Sara Stewart

Sara Stewart

Movies

‘Ford v Ferrari’ review: Christian Bale and Matt Damon’s long ride

Even if you’re Christian Bale, there’s only so much acting you can do from behind the wheel as your speeding car rounds a hairpin turn for the umpteenth time. And “Ford v Ferrari,” clocking in at a ponderous 2¹/₂ hours, spends an awful lot of time on those turns.

If only director James Mangold had taken the route the Wachowskis did with “Speed Racer,” which had psychedelic colors to spice things up.

Still, car lovers will likely find this piece of Americana a treat. In the mid-’60s, the Ford Motor Company decided to build a race car to beat the champion, Ferrari. It enlisted charismatic car designer and racer Carroll Shelby (Matt Damon), who in turn brought on prickly speed demon Ken Miles (Bale), a driver and engineer who’d served in the British army before coming to America to race.

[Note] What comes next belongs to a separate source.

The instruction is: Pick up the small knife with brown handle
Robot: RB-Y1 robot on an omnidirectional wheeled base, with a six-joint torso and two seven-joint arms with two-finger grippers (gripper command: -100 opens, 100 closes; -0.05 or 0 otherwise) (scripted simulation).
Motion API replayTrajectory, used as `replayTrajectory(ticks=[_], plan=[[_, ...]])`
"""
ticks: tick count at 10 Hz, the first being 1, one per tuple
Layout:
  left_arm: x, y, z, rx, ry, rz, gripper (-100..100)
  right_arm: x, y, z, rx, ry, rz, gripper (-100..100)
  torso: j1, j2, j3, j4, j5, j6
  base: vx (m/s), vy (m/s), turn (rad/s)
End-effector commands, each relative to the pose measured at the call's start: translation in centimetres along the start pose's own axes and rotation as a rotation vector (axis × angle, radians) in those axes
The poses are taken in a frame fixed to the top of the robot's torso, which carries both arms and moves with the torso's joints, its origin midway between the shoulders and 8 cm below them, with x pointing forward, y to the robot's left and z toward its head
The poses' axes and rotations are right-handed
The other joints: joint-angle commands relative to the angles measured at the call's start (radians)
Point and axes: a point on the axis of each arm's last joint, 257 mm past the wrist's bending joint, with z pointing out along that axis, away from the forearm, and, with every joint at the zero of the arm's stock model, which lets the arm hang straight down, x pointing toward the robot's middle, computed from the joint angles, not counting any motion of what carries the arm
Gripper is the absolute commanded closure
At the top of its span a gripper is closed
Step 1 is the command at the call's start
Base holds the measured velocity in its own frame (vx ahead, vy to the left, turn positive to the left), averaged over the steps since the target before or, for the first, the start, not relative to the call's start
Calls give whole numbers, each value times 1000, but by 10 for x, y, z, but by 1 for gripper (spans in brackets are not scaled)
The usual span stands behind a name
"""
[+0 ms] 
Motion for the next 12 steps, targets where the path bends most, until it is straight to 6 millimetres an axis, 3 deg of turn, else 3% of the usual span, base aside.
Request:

Mangold’s film has the polished sheen of a “Mad Men” episode. It’s at its best when Shelby’s going toe to toe with Ford execs, or trying to keep Miles from shooting his mouth off in front of them. Damon and Bale have so much fun together on-screen — at one point, their characters half-jokingly fistfight in a park, scattering Miles’ groceries everywhere — it’s a pity the driving keeps them apart for most of the movie.

In the film’s best sequence, Shelby takes a harrumphing Henry Ford Jr. (Tracy Letts) out in the latest model. Ford’s white as a sheet when they hit a turn, and sobbing by the time Shelby hits the brakes.

Caitriona Balfe, as Miles’ wife, Mollie, spends much of the film worrying beside the radio or the telephone but manages to wrest some personality out of her brief scenes, especially one in which she exacts promises from her husband by driving their station wagon as if she’s on a racetrack.

But this is all leading up to the races, the very, very long races in which Miles first tests a prototype of Ford’s GT40 in Daytona, Fla., before going on to the Le Mans race in Paris, where Enzo Ferrari (Remo Girone) and his cohorts look on with increasing trepidation. Damon enlivens the proceedings every time there’s a pit stop, but Mangold could have lost a lap or five in the editing room. Then again, 24 Hours of Le Mans is still so popular, to say nothing of our own enduring NASCAR mania, that I imagine many viewers will be more than happy to be whisked away by “Ford v Ferrari.”